The program, launched today in Hobart, will see health education sessions delivered in more than 25 languages in eight locations across Australia.
For migrant and refugee communities, access to in-language and culturally tailored health information can be a matter of life or death.
Recent data1 has found migrant and refugee communities are among several population groups who are at greater risk of contracting and dying from COVID-19 than the general population.
During the pandemic, people who died of COVID-19 and were born overseas had an age-standardised death rate that was 2.5 times higher than people who were born in Australia.

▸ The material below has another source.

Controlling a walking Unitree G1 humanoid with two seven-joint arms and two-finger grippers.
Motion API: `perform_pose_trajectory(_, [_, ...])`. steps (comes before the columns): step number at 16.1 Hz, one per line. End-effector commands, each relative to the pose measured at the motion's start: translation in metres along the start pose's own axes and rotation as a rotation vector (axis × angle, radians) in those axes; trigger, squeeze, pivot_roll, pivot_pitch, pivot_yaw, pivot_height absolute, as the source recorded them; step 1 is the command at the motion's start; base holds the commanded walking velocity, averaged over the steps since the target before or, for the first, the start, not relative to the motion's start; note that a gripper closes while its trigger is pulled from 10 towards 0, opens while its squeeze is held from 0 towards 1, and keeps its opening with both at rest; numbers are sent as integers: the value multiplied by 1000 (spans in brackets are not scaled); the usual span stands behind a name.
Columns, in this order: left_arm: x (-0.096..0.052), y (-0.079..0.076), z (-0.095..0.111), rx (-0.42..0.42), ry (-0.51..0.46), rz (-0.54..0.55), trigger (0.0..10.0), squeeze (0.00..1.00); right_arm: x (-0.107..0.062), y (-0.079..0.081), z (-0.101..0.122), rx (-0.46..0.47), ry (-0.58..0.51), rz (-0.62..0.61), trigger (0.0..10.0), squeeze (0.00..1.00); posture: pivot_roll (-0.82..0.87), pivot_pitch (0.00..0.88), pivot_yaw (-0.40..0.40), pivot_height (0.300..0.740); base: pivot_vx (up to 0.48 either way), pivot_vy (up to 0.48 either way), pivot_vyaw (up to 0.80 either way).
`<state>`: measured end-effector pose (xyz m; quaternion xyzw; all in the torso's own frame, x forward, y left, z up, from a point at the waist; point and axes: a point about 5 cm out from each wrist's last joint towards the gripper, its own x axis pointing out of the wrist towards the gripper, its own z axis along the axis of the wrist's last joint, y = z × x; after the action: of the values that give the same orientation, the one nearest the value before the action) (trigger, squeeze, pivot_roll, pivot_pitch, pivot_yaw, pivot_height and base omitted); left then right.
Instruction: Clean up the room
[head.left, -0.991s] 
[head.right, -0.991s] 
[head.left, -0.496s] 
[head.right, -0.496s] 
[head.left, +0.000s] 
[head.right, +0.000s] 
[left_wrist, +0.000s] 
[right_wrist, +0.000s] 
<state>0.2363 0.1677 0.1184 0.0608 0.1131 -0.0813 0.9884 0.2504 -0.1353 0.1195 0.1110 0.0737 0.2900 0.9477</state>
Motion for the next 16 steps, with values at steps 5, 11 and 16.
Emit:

This disparity in COVID-19 deaths can be linked to existing health and social inequalities faced by migrant and refugee groups which make it more difficult to access COVID-19 information.
These barriers include language difficulties, cost of care, lack of culturally appropriate information and unfamiliarity with the Australian healthcare system.
The Multicultural Centre for Women’s Health (MCWH) is working to address this through their latest project, Health in My Language, which aims to improve vaccine literacy and decrease barriers to navigate the vaccination system.
“We know from our long history of working with migrant communities that many of these deaths could have been prevented through culturally tailored, in-language information and education,” said MCWH National Program Manager, Dr Regina Torres-Quiazon.
“The Health in My Language Project can break down many of the barriers overseas born people face by providing in-language COVID-19 vaccination information and education – free of charge and in accessible locations.”
For the first time, MCWH is upscaling their health education model to a national level, working with partner organisations across Australia to train and coordinate a team of 44 bilingual health educators to deliver the Health in My Language sessions.
“In many ways, it’s a dream come true to establish a coordinated national network of bicultural educators,” said MCWH Executive Director Dr Adele Murdolo.
“Since 1978, when our organisation began, we have seen the impact of health education delivered in a language and style that allows people to feel respected and able to ask questions and share their own experiences.”
“To see that model now being rolled out nationally is amazing. We want migrant and refugee communities across the whole country to be able to have the same opportunity to access health information in their language.”
The project was launched with partner organisation Red Cross Australia in Tasmania with The Hon Ged Kearney MP, Assistant Minister for Health and Aged Care.
“Health in My Language will empower members of the Tasmanian community to hear health information about COVID-19 vaccines and other health topics in an engaging, accessible and culturally safe way,” said Red Cross Australia State Lead, Migration Support Julie Groome.
“This enables community members to make informed health choices for themselves and their family.”
Health in My Language will run until December 2022, delivering in-language and culturally tailored sessions to migrant communities, including those who speak Greek, Italian, Turkish, Kurdish, Arabic, Farsi, Mandarin, Cantonese, Vietnamese, Burmese and Karen.
“The Health in My Language Project with its deployment of a trained bilingual COVID-19 vaccination health education workforce can literally save lives,” said Dr Torres-Quiazon.